Poder-se-ia assumir que a sua grandeza merecia uma grandiosa pirâmide. Assim, Senusret III propôs um complexo piramidal colossal situado na parte nordeste da Pirâmide Vermelha em Dashur.

A sua beleza rivalizava com todas as pirâmides construídas na XII dinastia em magnitude, opulência e relevância. Não se pode ter a certeza se Senusret III foi sepultado ali porque possuía também outra pirâmide imponente em Abidos.

Os arqueólogos relatam que a sua pirâmide tinha 105 metros de lado e 78 metros de altura. Considerando que foi construída em tijolos de barro, os arquitetos assumiram que os construtores não usaram a dimensão padrão dos moldes. No interior, não falta a câmara funerária, que era de granito. Depois, havia uma segunda câmara com cinco traves de calcário em pares.

Este complexo foi concebido com pequenos templos mortuários e pirâmides mais pequenas para as rainhas. Havia no total sete pirâmides mais pequenas para as esposas do rei. Mais tarde, as escavações revelaram os tesouros de duas rainhas significativas, Sithathor e Meret.

Senusret III serviu o Egipto do modo mais poderoso que um rei podia fazer, e vê-se como o povo o amava. Os arqueólogos não encontraram muitas referências à sua morte, mas o legado sobreviveu ao nome. Tornou-se um nome familiar no Egipto pelo heroísmo e a grande liderança.

Conclusão

Templo de Abidos

Senusret III foi um rei celebrado do Médio Reino. A sua advocacia era enorme, e guiou o Egipto numa campanha brilhante de expansões económicas e militares.

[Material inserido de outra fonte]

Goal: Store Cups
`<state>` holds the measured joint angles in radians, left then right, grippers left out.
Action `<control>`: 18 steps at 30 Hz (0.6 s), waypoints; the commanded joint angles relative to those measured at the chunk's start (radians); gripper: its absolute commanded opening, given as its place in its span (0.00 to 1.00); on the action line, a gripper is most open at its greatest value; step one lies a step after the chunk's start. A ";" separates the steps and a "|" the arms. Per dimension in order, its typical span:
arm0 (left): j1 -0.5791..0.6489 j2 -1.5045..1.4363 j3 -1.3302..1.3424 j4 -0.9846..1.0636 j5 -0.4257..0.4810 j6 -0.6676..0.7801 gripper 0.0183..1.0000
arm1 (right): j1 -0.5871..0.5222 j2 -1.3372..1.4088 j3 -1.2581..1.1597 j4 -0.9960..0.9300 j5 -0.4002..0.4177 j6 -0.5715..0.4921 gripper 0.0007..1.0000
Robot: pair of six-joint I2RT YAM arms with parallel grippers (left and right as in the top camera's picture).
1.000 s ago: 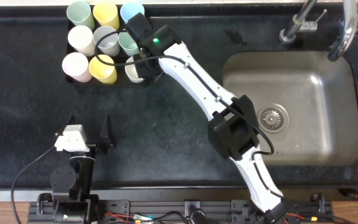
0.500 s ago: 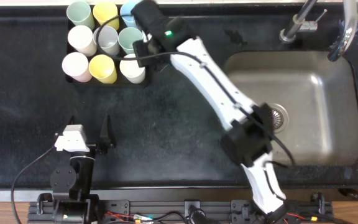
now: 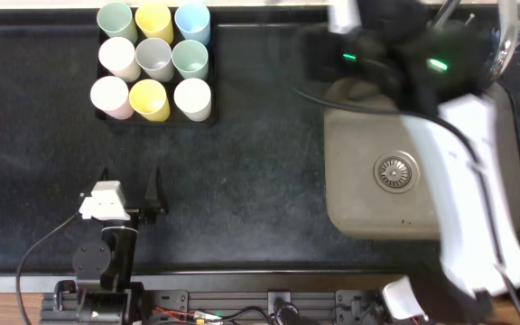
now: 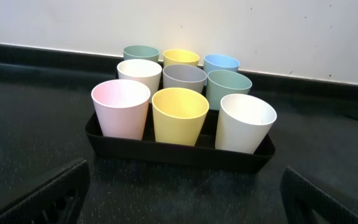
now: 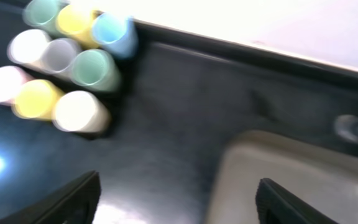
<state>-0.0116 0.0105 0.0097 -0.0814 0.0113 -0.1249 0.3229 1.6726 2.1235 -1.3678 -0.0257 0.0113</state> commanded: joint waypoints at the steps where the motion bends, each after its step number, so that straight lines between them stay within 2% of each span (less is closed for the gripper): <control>1: -0.005 -0.008 -0.002 -0.003 -0.005 -0.007 1.00 | -0.089 -0.221 -0.255 0.087 0.027 -0.087 0.85; 5: -0.005 -0.008 -0.002 -0.003 -0.005 -0.007 1.00 | -0.169 -0.463 -0.527 0.216 0.026 -0.086 0.91; 7: -0.005 -0.008 -0.002 -0.003 -0.005 -0.007 1.00 | -0.193 -0.577 -0.654 0.276 0.027 -0.087 1.00; 13: -0.005 -0.008 -0.002 -0.003 -0.005 -0.007 1.00 | -0.200 -0.863 -0.990 0.440 0.026 -0.085 1.00; 18: -0.005 -0.008 -0.002 -0.003 -0.005 -0.007 1.00 | -0.197 -1.041 -1.221 0.606 0.023 -0.040 1.00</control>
<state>-0.0116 0.0105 0.0097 -0.0814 0.0113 -0.1249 0.1257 0.6930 0.9859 -0.8089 0.0032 -0.0555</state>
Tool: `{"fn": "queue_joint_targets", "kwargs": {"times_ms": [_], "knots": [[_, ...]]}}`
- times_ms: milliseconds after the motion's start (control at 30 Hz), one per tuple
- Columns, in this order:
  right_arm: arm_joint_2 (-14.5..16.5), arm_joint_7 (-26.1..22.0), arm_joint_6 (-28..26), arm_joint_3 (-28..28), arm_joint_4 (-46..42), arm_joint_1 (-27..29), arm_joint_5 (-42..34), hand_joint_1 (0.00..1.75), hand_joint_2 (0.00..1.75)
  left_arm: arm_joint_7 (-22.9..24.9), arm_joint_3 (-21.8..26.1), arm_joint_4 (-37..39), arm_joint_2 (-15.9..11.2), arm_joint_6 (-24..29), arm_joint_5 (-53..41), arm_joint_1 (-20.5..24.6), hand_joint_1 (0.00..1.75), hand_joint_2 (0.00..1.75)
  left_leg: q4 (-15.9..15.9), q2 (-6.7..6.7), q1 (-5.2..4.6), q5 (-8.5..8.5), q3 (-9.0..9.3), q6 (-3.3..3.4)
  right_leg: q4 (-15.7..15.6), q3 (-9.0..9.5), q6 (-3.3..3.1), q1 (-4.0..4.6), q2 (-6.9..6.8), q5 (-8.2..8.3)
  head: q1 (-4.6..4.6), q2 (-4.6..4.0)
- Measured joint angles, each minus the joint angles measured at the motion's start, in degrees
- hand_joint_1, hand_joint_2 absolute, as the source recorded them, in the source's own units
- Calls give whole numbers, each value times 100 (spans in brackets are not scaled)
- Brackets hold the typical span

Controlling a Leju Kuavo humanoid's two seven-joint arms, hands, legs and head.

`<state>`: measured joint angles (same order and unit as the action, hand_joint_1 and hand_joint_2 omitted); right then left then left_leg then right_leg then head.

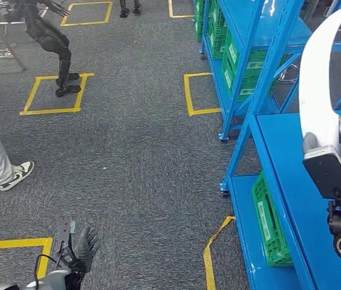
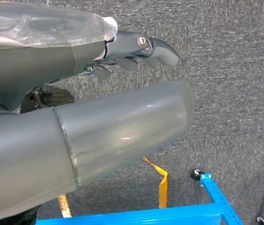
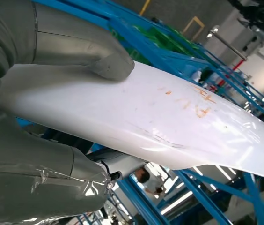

Recordemos os pontos-chave do seu legado:

  • Senusret III reinou naquela que foi tida como a Idade de Ouro na história do Egipto.
  • O povo reverenciou-o e considerou-o uma divindade viva porque encarnava todas as grandes qualidades de um deus.
  • Mostrou honra, justiça, sabedoria e coragem como rei e como comandante militar.
  • Com os seus planos ambiciosos, o Egipto foi desenvolvido e manteve a mais alta estabilidade económica da região naquela época.
  • Como líder sincero, o povo adorou-o pela visão, e o povo orou a ele mesmo séculos após o desaparecimento.

Senusret III gozou do favor do seu povo. Até à morte, foi reverenciado como o rei divino que guiou o Egipto para o progresso e a paz.